In this two-paragraph meditation, Donne meditates upon the sounding of a church bell signifying a funeral and connects it to his own present illness. He wonders if the person is aware that the bell has sounded for him. (Obviously, if someone is dead, he does not know and it is too late for him to meditate upon it.) Donne then applies the idea to himself, using the bell to become aware of his own spiritual sickness, and to everyone else by noting that the church is a universal establishment. Every human action affects the rest of humanity in some way. The church’s universality comes from God, who is in charge of all “translations” from earthly to spiritual existence which occur at death. Although God uses various means to achieve this changeover, God is nonetheless the author and cause of each death. Donne also compares this death-knell to the church bell calling the congregation to worship, as both bells apply to all and direct their attention to matters more spiritual than material.

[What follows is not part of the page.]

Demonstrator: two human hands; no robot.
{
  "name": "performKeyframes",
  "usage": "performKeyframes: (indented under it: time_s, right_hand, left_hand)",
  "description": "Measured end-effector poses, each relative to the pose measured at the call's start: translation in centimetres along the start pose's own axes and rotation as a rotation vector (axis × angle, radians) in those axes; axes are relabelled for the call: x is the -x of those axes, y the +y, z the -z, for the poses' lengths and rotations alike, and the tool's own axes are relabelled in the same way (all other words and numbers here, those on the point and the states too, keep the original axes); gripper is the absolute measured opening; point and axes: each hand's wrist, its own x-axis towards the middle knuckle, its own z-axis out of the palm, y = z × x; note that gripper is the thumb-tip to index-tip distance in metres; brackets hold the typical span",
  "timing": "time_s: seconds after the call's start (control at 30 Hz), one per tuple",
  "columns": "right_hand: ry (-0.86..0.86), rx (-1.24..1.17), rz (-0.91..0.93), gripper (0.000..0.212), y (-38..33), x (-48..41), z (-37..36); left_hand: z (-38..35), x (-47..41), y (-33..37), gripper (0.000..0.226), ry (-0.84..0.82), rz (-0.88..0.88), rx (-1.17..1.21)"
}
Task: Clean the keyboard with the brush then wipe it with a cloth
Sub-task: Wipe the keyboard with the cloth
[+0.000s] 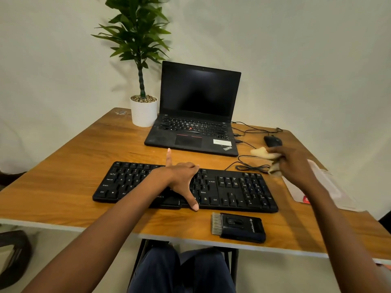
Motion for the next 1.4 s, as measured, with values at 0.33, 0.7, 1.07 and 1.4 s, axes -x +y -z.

Donne uses an interesting image when he considers how God is the “author” of every person and every death: “all mankind is of one author, and is one volume; when one man dies, one chapter is not torn out of the book, but translated into a better language; and every chapter must be so translated.” Whether a man dies of old age, in battle, from disease or accident, or even through the actions of the state dispensing its idea of justice, God has in a sense decided the terms of each death. As universal author, God will bind together these various “translated” pages, each man a chapter, into a volume which is open to all. In the new universal “library” of mankind, “every book shall lie open to one another.” Yet all of this imagery takes up only one sentence, and Donne returns in the next sentence to the meaning of the bell.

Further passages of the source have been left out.